TASK PROMPT: Retype the listing exactly. Leave out the images.

THE INPUT:

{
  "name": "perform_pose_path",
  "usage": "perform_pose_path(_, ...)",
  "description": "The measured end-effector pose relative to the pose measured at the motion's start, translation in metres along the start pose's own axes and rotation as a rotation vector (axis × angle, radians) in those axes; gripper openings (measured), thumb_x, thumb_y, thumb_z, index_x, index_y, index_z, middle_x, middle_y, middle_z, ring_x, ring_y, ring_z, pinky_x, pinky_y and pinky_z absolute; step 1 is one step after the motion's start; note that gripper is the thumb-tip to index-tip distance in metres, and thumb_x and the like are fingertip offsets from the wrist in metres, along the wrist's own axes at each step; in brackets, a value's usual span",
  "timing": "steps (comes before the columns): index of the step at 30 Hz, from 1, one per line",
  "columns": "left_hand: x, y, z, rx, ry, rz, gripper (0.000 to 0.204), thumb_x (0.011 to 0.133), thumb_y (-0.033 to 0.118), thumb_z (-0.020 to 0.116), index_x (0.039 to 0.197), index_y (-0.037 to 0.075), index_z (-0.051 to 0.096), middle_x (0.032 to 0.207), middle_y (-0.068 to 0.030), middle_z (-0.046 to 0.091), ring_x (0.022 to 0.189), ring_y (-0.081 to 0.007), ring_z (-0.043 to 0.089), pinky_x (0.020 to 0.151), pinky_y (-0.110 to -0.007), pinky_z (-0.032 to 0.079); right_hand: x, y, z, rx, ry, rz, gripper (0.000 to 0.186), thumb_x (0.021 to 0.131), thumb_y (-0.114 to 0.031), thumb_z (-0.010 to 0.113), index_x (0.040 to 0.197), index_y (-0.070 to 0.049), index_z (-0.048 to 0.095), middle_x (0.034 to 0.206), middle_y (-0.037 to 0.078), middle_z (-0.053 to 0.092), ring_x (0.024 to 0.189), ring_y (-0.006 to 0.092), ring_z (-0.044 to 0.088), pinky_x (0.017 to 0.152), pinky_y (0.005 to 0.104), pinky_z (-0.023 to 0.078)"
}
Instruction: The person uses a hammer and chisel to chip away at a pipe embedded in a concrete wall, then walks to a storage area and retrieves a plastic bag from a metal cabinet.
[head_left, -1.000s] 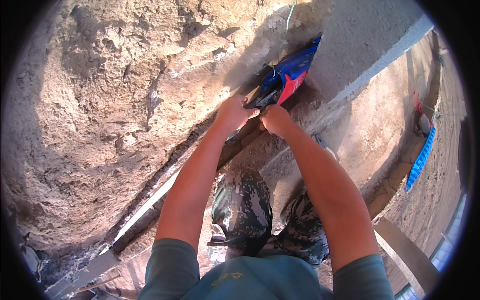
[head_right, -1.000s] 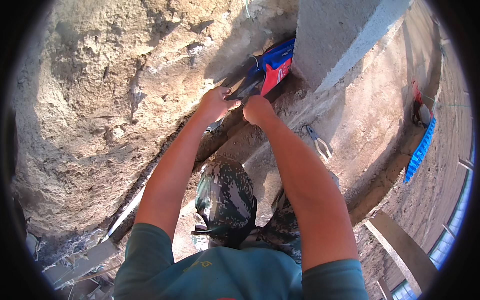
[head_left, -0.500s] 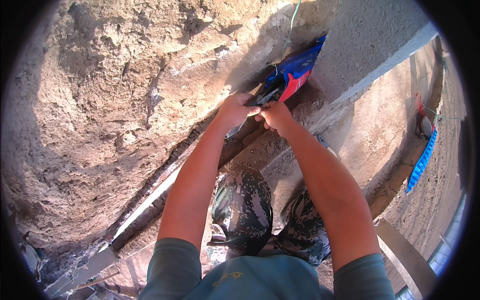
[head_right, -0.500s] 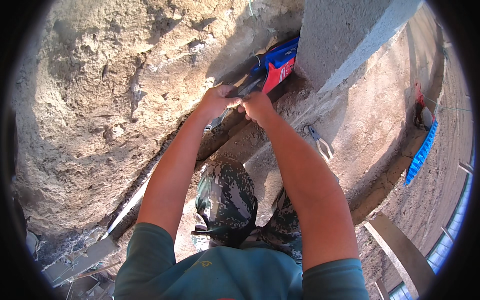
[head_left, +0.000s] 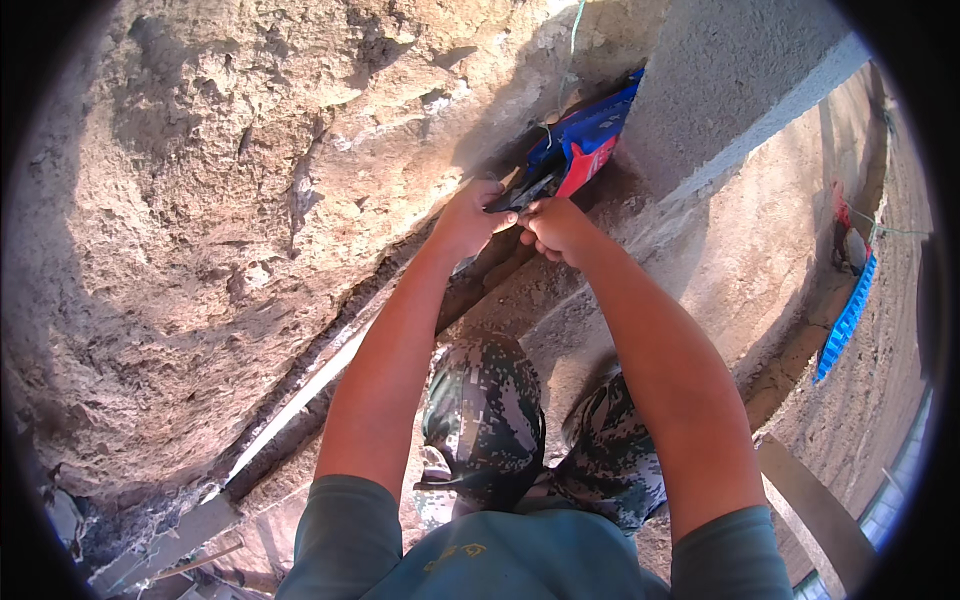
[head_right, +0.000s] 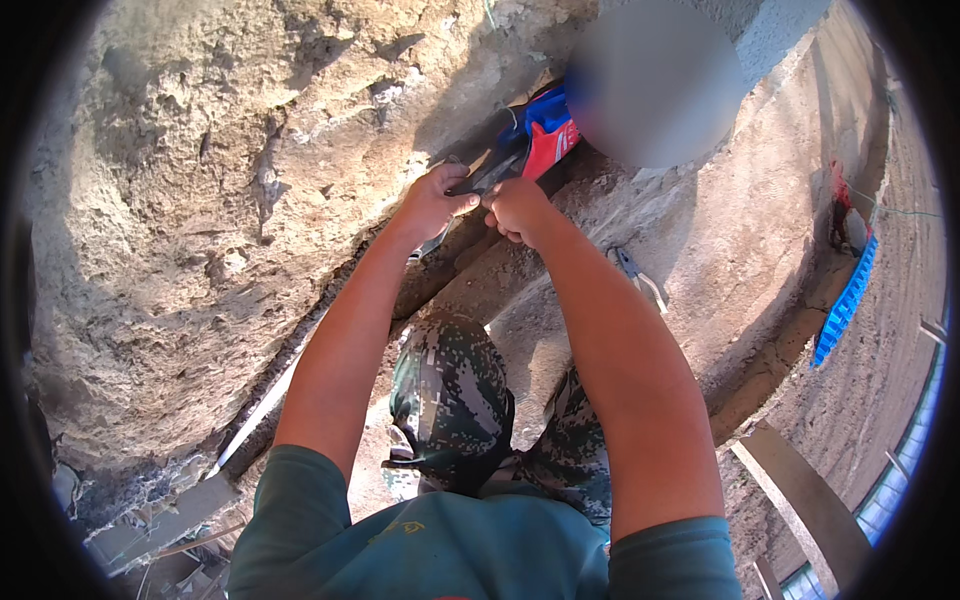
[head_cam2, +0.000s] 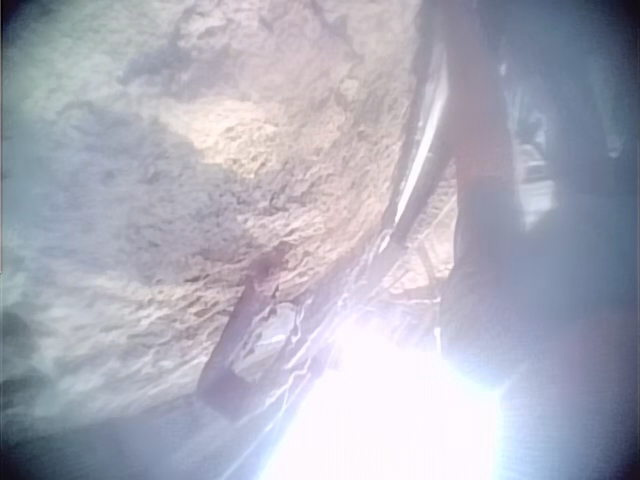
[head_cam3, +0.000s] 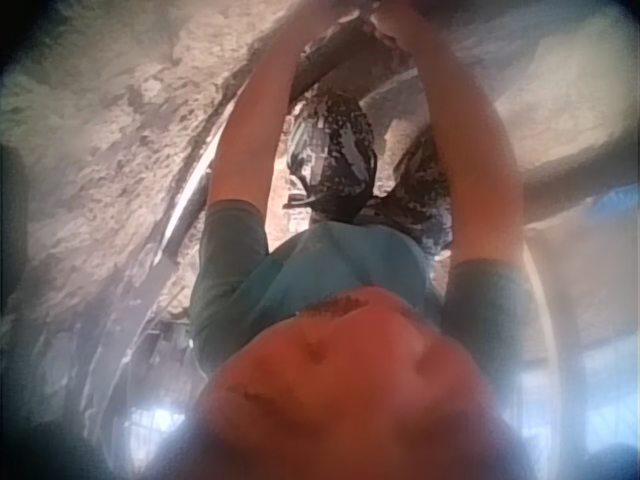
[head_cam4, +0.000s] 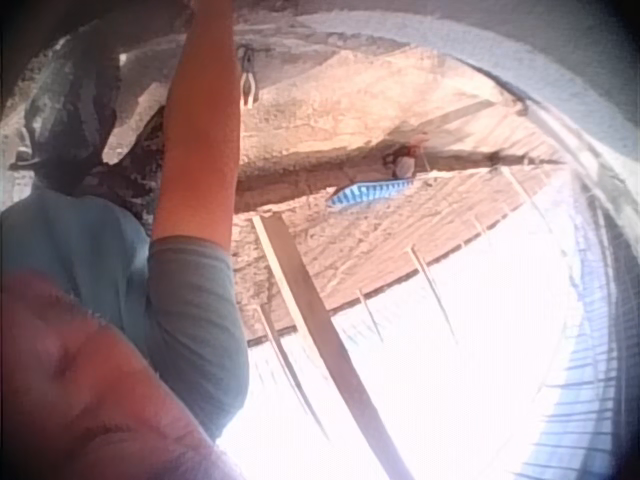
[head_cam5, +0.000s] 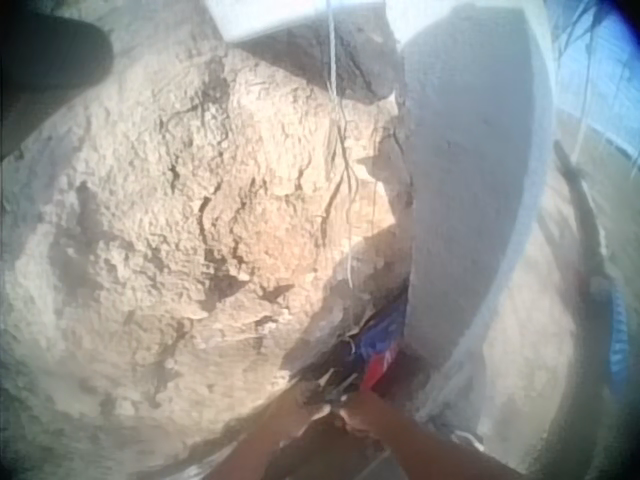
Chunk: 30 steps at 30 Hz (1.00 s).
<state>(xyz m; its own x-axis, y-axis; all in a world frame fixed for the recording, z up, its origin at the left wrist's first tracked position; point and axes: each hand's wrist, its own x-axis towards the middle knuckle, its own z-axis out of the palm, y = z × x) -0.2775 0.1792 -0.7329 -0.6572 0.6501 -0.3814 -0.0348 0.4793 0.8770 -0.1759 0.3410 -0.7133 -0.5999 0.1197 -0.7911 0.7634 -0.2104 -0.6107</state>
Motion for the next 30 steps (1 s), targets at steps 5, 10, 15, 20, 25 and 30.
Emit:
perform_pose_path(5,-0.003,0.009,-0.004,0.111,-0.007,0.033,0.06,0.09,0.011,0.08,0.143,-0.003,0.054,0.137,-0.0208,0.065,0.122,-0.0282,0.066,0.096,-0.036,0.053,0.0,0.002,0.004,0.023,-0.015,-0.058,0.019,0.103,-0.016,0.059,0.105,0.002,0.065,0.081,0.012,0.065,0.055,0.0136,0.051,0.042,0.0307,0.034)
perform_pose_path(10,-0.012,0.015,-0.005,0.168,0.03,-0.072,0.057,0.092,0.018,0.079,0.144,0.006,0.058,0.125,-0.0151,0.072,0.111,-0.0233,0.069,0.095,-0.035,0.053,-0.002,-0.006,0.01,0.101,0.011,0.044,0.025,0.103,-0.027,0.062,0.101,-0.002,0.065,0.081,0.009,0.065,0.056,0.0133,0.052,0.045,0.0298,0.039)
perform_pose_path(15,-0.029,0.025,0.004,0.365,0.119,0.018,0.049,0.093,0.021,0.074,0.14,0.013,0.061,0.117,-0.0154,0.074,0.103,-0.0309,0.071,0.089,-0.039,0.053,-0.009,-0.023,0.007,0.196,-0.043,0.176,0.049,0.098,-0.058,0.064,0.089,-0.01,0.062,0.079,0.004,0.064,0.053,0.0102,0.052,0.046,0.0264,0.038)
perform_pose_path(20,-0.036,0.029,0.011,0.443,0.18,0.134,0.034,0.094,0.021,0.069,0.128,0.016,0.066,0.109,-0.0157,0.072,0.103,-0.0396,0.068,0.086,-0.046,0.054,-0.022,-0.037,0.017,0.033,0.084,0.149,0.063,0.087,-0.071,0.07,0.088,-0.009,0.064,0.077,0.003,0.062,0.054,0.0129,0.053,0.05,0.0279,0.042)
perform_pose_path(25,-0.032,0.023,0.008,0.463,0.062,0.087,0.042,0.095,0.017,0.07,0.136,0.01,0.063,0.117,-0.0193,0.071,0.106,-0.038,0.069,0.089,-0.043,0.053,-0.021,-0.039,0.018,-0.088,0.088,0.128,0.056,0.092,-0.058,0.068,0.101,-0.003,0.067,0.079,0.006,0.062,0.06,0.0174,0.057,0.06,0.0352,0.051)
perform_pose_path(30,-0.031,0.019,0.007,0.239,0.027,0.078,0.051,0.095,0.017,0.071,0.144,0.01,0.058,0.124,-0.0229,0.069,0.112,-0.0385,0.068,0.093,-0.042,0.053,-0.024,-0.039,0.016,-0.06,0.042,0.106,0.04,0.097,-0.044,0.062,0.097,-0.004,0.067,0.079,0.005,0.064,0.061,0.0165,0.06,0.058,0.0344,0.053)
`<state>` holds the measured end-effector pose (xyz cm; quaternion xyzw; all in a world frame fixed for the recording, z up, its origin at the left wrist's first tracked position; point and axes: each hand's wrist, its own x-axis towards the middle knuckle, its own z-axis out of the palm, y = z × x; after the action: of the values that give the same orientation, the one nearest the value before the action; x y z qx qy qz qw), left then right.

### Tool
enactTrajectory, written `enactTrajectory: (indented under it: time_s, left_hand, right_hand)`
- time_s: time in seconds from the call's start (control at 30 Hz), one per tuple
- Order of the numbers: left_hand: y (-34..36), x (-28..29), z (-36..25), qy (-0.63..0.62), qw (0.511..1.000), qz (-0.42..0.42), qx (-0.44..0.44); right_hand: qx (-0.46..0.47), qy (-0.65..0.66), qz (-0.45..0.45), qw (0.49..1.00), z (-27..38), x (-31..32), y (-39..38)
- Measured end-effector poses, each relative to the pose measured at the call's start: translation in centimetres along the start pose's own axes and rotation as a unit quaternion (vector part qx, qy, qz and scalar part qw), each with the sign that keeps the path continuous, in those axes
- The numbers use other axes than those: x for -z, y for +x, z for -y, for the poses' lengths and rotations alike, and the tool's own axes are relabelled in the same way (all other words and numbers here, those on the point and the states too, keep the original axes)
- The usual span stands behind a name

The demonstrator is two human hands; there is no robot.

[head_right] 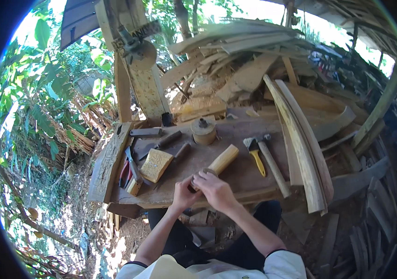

SOLUTION TO THE EXERCISE:
{
  "name": "perform_pose_path",
  "usage": "perform_pose_path(_, ...)",
  "description": "The measured end-effector pose relative to the pose measured at the motion's start, translation in metres along the start pose's own axes and rotation as a rotation vector (axis × angle, radians) in those axes; gripper openings (measured), thumb_x, thumb_y, thumb_z, index_x, index_y, index_z, middle_x, middle_y, middle_z, ring_x, ring_y, ring_z, pinky_x, pinky_y and pinky_z absolute; step 1 is one step after the motion's start; note that gripper is the thumb-tip to index-tip distance in metres, and thumb_x and the like are fingertip offsets from the wrist in metres, along the wrist's own axes at each step; in brackets, a value's usual span",
  "timing": "steps (comes before the columns): index of the step at 30 Hz, from 1, one per line",
  "columns": "left_hand: x, y, z, rx, ry, rz, gripper (0.000 to 0.204), thumb_x (0.011 to 0.133), thumb_y (-0.033 to 0.118), thumb_z (-0.020 to 0.116), index_x (0.039 to 0.197), index_y (-0.037 to 0.075), index_z (-0.051 to 0.096), middle_x (0.032 to 0.207), middle_y (-0.068 to 0.030), middle_z (-0.046 to 0.091), ring_x (0.022 to 0.189), ring_y (-0.081 to 0.007), ring_z (-0.043 to 0.089), pinky_x (0.020 to 0.151), pinky_y (-0.110 to -0.007), pinky_z (-0.032 to 0.079); right_hand: x, y, z, rx, ry, rz, gripper (0.000 to 0.186), thumb_x (0.021 to 0.131), thumb_y (-0.114 to 0.031), thumb_z (-0.010 to 0.113), index_x (0.040 to 0.197), index_y (-0.070 to 0.049), index_z (-0.048 to 0.095), middle_x (0.034 to 0.206), middle_y (-0.037 to 0.078), middle_z (-0.053 to 0.092), ring_x (0.024 to 0.189), ring_y (-0.006 to 0.092), ring_z (-0.044 to 0.088), pinky_x (0.017 to 0.152), pinky_y (0.005 to 0.104), pinky_z (-0.023 to 0.078)"
}
Instruction: The person uses a hammer and chisel to chip away at a pipe embedded in a concrete wall, then walks to a storage area and retrieves a plastic bag from a metal cabinet.
[head_left, -1.000s] 
[head_right, -1.000s] 
[head_left, -0.500s] 
[head_right, -0.500s] 
[head_left, +0.000s] 
[head_right, +0.000s] 
[head_cam2, +0.000s] 
[head_cam3, +0.000s] 
[head_cam4, +0.000s] 
[head_cam5, +0.000s] 
Chunk: 30 steps at 30 Hz (1.00 s).
<state>(xyz m; its own x-axis, y-axis; all in a world frame fixed for the recording, z up, its origin at the left wrist's first tracked position; point and axes: each hand's wrist, its own x-axis towards the middle knuckle, its own z-axis out of the palm, y = z × x) -0.2775 0.1792 -0.7329 -0.6572 0.6501 -0.3814 -0.0348 0.4793 0.8770 -0.1759 0.3410 -0.7133 -0.5999 0.1197 -0.7911 0.7634 -0.2104 -0.6107</state>
Motion for the next 30 steps (1 s), targets at steps 5, 10, 15, 20, 25 and 30.
Emit:
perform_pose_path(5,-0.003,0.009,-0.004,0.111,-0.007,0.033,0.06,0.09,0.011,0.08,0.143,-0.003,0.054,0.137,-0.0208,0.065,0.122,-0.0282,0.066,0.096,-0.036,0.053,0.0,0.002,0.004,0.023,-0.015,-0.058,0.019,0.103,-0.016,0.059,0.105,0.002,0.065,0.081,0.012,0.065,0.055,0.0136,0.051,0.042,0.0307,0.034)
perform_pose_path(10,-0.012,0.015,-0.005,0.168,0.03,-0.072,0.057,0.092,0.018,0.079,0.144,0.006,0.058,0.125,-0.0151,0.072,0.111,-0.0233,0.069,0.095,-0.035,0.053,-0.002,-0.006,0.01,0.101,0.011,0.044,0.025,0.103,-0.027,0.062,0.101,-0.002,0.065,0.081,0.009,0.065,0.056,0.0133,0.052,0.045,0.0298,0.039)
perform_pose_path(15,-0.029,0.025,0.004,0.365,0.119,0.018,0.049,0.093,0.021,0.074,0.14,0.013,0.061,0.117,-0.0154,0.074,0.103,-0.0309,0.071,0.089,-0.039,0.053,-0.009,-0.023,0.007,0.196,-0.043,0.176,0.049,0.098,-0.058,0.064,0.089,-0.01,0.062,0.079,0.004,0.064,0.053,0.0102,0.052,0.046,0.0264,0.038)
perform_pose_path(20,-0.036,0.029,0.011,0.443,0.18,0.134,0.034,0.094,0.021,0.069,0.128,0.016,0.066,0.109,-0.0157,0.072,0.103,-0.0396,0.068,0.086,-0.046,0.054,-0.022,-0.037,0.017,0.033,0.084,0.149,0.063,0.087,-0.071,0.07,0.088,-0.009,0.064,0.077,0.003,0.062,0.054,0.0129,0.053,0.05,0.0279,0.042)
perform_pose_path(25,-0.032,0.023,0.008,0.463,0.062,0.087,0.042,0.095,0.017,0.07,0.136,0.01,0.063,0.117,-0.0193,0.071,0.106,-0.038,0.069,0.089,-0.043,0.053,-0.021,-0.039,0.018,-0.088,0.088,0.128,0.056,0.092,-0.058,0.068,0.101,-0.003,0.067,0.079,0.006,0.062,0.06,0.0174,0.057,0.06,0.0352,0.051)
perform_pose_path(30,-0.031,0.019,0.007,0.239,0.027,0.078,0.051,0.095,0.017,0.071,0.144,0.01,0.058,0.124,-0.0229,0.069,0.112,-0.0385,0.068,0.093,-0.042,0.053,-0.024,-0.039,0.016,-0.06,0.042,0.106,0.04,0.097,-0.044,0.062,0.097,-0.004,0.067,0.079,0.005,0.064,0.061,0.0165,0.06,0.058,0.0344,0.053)
`<state>` holds the measured end-effector pose (xyz cm; quaternion xyzw; all in a world frame fixed for the recording, z up, its origin at the left wrist's first tracked position; point and axes: each hand's wrist, its own x-axis towards the middle knuckle, its own z-axis out of the palm, y = z × x; after the action: of the values that give the same orientation, the one nearest the value before the action; x y z qx qy qz qw), left then right.

### Tool
enactTrajectory, written `enactTrajectory: (indented under it: time_s, left_hand, right_hand)`
- time_s: time in seconds from the call's start (control at 30 Hz), one per tuple
- Order of the numbers: left_hand: y (-34..36), x (-28..29), z (-36..25), qy (-0.63..0.62), qw (0.511..1.000), qz (-0.42..0.42), qx (-0.44..0.44); right_hand: qx (-0.46..0.47), qy (-0.65..0.66), qz (-0.45..0.45), qw (0.49..1.00), z (-27..38), x (-31..32), y (-39..38)
- Measured end-effector poses, each relative to the pose measured at the call's start: translation in centimetres along the start pose's own axes and rotation as a unit quaternion (vector part qx, qy, qz and scalar part qw), each with the sign that keeps the path continuous, in those axes
- The numbers use other axes than those: x for -z, y for +x, z for -y, for the poses' lengths and rotations alike, and the tool's own axes are relabelled in the same way (all other words and numbers here, those on the point and the states too, keep the original axes)
- The usual span stands behind a name

The demonstrator is two human hands; there is no robot.

[head_right] 

The full answer has now been given.